What this task involves: When you spot the word "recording" in a line of the data below, copy that line.

(Task input)

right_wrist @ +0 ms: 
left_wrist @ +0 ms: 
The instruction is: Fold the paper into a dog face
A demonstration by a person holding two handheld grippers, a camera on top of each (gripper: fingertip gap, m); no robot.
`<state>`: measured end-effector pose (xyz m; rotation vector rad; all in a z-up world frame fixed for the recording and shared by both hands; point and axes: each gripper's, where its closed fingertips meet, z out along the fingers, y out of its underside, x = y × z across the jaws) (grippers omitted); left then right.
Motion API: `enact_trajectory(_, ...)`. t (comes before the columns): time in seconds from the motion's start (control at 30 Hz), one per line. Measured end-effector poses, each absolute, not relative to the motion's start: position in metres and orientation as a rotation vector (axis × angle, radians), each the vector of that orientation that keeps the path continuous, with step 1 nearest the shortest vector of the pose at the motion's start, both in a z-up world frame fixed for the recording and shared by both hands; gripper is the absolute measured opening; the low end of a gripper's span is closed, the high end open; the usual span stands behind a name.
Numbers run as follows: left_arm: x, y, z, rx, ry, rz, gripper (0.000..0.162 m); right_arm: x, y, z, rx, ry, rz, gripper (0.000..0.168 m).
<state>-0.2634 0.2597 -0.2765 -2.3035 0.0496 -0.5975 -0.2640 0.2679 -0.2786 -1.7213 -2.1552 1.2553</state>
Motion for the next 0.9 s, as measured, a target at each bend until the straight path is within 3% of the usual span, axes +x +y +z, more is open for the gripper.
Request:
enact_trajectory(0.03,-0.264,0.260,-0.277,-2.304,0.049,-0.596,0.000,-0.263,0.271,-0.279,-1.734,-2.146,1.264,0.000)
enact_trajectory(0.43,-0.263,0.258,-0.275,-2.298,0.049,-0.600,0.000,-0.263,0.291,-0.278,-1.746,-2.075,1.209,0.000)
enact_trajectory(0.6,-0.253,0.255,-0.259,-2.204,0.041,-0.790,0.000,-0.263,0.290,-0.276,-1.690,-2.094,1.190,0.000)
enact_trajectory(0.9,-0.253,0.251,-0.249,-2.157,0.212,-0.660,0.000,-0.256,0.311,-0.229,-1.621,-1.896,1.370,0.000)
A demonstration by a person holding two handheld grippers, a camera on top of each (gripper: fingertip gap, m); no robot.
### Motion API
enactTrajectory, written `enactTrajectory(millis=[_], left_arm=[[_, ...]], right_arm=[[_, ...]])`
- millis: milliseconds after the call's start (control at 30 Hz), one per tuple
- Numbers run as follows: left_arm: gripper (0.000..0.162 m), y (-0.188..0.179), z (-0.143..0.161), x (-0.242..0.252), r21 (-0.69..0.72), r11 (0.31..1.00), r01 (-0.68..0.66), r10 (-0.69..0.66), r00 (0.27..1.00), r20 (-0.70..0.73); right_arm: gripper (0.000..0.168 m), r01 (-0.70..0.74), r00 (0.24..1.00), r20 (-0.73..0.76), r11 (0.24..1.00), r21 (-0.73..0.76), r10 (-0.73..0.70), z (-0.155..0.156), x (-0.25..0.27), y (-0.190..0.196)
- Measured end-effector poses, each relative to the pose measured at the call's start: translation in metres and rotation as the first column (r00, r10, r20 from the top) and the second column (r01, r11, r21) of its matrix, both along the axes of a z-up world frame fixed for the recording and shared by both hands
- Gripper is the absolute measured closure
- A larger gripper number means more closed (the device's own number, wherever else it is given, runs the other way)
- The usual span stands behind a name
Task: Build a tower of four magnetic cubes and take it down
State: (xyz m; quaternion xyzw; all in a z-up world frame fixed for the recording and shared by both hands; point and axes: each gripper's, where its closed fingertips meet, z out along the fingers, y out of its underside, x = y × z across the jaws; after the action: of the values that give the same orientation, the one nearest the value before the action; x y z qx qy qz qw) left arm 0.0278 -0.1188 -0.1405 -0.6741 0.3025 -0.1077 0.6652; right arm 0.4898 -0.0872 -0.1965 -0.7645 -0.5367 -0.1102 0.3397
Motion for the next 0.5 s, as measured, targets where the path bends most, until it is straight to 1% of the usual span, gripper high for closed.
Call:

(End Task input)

Answer space:
`<state>`: measured end-effector pose (xyz m; rotation vector rad; all in a z-up world frame fixed for the recording and shared by both hands; point and axes: each gripper's, where its closed fingertips meet, z out along the fingers, y out of its underside, x = y × z across the jaws) (grippers omitted); left then right.
Motion API: `enact_trajectory(_, ...)`. t (comes before the columns): time in seconds from the motion's start (control at 30 Hz), one per line. Measured end-effector poses, each absolute, not relative to the motion's start: position in metres and orientation as a rotation vector (axis × angle, radians), each the vector of that orientation that keeps the path continuous, with step 1 nearest the shortest vector of the pose at the motion's start, both in a z-up world frame fixed for the recording and shared by both hands; gripper is the absolute measured opening; the low end of a gripper's span is closed, the high end open; the usual span stands behind a name.
- Measured end-effector poses, each relative to the pose measured at the call's start: translation in metres and rotation as the first column (r00, r10, r20 from the top) and the second column (r01, r11, r21) of its matrix, both along the axes of a z-up world frame fixed for the recording and shared by both hands
State: (xyz m; quaternion xyzw; all in a z-up world frame fixed for the recording and shared by both hands; point and axes: each gripper's, where its closed fingertips meet, z out along the fingers, y out of its underside, x = y × z across the jaws; after the action: of the values that give the same orientation, the one nearest the value before the action; x y z qx qy qz qw) left arm 0.0278 -0.1188 -0.1405 -0.6741 0.3025 -0.1077 0.6652; right arm 0.4898 -0.0872 -0.1965 -0.7645 -0.5367 -0.1102 0.3397

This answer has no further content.